The designs and methods used in previous reports on the long-term pulmonary outcomes of COVID-19 in young healthy adults are heterogeneous (e.g. differences in patient selection and age ranges, number of days separating infection and testing, disease severity, with or without vaccination), which limits the ability to integrate our findings with previous publications. Generally, others report either preserved or slightly compromised spirometry and DL_CO_ after COVID-19 in young, healthy adults [[2], [3], [4], [5], [6],11]. We note that sample sizes were very small in several of the studies reporting pulmonary function after COVID-19 [[2], [3], [4]]. The number of patients who were COVID^+^ in these three studies was between 18 and 29 persons. In one of the largest studies to date, Mogensen et al. reported unchanged spirometry from before to after the COVID-19 pandemic in 607 young adults who were seropositive for COVID-19 [11]. In another large study of young, healthy adults, Widmann et al. reported no difference in spirometry between a group of athletes who tested positive for COVID-19 and a group of control participants [5].
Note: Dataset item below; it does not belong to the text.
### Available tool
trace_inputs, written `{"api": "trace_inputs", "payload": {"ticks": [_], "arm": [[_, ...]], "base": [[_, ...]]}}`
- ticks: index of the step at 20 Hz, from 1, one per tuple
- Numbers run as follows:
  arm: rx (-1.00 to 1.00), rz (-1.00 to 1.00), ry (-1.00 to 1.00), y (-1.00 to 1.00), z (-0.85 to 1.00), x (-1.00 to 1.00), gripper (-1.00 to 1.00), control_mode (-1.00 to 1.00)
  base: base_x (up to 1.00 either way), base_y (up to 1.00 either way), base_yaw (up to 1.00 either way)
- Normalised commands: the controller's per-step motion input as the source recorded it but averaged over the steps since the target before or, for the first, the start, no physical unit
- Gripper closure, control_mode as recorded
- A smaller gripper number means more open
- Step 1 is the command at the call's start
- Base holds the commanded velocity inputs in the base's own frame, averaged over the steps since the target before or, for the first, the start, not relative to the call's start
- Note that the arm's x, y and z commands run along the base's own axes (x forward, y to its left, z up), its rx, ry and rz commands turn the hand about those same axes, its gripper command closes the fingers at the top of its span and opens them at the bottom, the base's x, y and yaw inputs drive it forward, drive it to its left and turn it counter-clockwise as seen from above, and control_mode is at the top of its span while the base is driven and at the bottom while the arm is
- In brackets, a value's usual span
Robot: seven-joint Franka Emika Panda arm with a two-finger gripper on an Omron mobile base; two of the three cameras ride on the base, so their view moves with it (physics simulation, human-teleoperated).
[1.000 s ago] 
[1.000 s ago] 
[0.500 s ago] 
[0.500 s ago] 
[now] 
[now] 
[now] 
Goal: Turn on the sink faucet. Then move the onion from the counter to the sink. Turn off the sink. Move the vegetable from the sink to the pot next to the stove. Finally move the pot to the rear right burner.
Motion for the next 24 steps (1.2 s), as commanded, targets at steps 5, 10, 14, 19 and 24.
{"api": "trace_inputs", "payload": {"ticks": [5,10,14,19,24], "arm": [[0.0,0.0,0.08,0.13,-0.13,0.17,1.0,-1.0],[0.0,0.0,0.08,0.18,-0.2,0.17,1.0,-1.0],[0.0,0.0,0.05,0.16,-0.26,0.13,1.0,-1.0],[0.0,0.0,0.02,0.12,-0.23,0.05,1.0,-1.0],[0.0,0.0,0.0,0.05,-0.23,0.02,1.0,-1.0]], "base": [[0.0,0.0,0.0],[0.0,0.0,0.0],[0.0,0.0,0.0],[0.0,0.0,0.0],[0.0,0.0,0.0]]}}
We do not know whether immunization status had an impact on our findings. Although we know that most of our participants had been vaccinated at the time of study, we do not know the proportion that were vaccinated before vs after infection. However, one can argue that the variable vaccination status among participants improves the generalizability of the findings.
Conclusion
Two measures of forced expiratory airflow (FEV_1_/FVC and FEF_25-75%) were mildly reduced in a group of young, healthy adults after COVID-19 infection compared with a group who had never tested positive for COVID-19. However, the reduction in the two variables was small, and neither oscillometric measures nor DL_CO were different between participants who were COVID^−^ and COVID^+^. Viewed collectively with previous findings, the evidence suggests that pulmonary function is largely preserved after mild-to-moderate COVID-19 in young, healthy adults.
Declarations of competing interest
The author have no competing interests to declare.